▸ Task item: Copy out every line of the listing in which "most" appears.

(Supplied records Opens)

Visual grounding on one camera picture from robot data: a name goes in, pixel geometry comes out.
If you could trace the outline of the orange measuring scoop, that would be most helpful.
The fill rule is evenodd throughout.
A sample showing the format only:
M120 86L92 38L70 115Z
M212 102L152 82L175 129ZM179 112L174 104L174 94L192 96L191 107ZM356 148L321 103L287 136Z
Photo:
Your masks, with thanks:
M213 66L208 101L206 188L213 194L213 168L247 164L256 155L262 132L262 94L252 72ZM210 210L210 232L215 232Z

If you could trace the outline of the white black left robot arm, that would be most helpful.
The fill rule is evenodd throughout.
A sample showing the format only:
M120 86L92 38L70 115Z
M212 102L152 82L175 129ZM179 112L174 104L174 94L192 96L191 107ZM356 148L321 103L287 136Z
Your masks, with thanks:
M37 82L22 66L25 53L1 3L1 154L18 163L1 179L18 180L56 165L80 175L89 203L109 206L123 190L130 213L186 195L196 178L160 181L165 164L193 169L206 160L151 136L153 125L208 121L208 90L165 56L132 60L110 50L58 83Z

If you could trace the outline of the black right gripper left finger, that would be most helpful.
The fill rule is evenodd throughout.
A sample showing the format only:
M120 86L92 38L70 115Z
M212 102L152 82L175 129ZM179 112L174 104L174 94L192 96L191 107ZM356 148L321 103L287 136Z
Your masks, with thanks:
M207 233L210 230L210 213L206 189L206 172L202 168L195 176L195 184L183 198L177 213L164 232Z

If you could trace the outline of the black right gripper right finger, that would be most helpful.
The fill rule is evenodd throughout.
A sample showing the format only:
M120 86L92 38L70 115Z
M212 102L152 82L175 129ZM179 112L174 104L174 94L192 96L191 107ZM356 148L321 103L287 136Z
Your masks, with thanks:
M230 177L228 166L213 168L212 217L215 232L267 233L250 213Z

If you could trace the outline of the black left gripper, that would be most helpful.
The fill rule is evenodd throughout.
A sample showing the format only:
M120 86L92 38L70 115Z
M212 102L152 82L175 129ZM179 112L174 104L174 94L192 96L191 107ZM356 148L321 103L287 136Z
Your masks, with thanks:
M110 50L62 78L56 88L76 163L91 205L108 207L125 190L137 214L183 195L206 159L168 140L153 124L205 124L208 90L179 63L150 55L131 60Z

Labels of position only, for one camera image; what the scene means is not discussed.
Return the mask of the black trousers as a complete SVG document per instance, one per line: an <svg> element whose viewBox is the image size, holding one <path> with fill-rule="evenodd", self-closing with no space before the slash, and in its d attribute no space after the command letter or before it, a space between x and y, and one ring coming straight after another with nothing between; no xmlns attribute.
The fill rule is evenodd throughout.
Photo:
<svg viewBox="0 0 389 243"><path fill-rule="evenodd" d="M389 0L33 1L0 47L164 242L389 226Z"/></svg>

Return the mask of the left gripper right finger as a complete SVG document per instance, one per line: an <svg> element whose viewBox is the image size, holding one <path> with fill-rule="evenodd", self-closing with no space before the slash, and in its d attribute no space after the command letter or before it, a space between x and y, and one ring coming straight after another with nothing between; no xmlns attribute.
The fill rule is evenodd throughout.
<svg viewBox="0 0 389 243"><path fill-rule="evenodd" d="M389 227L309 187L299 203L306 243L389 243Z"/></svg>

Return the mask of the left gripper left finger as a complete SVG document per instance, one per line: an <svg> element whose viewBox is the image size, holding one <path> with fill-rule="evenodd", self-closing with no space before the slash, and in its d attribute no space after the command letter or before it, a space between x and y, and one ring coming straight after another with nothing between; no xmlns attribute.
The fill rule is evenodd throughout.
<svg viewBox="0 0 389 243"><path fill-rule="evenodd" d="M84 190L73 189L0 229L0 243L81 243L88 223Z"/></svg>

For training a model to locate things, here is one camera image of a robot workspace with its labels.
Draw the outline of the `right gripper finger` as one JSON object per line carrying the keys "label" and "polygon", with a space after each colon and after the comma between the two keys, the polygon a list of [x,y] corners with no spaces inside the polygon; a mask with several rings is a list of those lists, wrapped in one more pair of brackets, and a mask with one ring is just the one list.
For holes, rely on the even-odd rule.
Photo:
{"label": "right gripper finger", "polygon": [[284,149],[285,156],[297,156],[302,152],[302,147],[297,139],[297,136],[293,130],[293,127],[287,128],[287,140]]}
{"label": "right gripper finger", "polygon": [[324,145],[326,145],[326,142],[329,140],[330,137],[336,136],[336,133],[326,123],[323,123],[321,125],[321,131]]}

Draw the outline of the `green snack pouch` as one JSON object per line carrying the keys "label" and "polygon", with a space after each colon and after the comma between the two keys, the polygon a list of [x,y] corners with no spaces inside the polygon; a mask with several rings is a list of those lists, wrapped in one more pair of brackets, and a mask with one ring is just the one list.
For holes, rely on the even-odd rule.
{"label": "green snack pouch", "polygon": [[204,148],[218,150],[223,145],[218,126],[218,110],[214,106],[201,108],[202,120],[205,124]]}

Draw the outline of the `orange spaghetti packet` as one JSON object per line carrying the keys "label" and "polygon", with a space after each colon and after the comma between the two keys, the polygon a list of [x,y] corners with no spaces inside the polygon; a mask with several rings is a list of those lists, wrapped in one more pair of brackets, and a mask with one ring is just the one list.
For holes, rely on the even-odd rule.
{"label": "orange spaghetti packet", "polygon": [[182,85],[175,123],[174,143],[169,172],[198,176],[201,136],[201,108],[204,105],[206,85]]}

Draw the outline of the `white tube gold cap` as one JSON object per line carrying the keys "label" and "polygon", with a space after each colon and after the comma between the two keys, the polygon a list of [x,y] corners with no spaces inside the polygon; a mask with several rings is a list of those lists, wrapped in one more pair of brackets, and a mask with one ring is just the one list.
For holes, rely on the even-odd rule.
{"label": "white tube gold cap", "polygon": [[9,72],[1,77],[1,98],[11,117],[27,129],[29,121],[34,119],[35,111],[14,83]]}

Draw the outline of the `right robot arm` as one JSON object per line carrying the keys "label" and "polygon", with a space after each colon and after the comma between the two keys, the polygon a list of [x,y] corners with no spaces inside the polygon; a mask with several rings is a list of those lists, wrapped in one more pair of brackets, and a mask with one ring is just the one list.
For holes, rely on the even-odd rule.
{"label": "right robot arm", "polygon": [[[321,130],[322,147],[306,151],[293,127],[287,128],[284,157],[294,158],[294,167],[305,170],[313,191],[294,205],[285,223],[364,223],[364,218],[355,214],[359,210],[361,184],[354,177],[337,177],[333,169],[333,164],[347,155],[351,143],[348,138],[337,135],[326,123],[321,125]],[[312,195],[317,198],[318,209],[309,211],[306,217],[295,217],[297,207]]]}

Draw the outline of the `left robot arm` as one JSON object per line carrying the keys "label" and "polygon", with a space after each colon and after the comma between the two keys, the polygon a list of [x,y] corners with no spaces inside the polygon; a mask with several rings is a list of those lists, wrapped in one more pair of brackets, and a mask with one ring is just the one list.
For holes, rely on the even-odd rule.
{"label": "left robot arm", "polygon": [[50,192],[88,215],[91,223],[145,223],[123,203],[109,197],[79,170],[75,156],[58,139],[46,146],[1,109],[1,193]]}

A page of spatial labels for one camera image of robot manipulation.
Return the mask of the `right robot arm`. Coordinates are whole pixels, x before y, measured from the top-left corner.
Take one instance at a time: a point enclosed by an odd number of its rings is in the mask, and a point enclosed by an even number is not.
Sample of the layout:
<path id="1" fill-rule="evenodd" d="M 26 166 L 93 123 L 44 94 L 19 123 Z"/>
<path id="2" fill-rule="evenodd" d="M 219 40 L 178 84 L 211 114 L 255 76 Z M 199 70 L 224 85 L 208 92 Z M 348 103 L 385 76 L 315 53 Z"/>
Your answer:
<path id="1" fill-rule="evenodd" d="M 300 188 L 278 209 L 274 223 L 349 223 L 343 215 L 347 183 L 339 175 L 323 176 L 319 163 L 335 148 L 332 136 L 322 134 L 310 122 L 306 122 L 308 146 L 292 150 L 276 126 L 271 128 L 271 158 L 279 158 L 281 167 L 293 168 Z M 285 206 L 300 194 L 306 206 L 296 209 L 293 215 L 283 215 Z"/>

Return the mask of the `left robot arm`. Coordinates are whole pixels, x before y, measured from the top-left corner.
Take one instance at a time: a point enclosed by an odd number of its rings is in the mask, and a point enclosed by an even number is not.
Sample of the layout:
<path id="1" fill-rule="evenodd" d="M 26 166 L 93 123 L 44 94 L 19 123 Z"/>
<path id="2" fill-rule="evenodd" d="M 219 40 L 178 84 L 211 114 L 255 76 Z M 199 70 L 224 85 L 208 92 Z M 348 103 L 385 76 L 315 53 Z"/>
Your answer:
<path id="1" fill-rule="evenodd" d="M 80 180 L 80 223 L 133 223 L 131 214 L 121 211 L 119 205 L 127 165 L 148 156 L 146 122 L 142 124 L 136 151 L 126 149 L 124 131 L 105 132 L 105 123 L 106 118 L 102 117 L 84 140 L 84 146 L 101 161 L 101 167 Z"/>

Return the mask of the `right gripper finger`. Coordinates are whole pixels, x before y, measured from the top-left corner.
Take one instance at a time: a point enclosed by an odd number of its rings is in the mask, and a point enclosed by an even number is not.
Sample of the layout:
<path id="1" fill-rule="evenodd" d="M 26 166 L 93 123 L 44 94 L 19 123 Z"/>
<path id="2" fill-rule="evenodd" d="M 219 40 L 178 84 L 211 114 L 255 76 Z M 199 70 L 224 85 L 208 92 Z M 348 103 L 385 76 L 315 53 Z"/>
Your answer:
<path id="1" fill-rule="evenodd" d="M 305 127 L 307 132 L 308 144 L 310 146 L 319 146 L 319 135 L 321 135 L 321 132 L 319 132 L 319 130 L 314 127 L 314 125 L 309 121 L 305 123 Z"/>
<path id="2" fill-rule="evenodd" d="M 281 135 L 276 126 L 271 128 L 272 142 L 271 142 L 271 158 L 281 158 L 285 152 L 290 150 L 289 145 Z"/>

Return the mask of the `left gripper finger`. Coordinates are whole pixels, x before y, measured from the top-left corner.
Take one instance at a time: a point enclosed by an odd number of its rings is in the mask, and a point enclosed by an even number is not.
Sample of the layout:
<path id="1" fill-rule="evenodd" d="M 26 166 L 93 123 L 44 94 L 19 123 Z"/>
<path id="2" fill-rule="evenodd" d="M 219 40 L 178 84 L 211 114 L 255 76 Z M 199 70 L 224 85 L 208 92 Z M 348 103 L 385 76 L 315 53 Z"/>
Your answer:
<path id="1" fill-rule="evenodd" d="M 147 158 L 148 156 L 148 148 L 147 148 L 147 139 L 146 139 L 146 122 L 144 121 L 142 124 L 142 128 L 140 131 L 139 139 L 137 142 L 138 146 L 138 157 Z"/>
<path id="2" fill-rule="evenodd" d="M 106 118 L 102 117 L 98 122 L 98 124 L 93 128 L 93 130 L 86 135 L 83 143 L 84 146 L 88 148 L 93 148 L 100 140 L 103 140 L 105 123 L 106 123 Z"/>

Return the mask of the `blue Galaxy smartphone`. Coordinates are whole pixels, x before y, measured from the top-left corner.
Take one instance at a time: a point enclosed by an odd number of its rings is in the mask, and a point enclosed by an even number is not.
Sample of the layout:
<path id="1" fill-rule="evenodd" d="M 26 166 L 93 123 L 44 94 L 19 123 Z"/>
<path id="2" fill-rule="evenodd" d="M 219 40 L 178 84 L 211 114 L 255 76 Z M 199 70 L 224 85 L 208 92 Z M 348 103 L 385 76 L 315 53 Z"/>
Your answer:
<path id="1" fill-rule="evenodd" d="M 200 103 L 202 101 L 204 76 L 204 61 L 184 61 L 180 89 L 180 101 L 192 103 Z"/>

(Supplied records Closes)

▸ Completed exercise:
If you could trace the outline of the orange measuring scoop, that would be most helpful.
If you could trace the outline of the white black left robot arm, that would be most helpful.
If you could trace the outline of the black right gripper left finger, that would be most helpful.
If you could trace the outline of the black right gripper right finger, that would be most helpful.
If you could trace the outline of the black left gripper, that would be most helpful.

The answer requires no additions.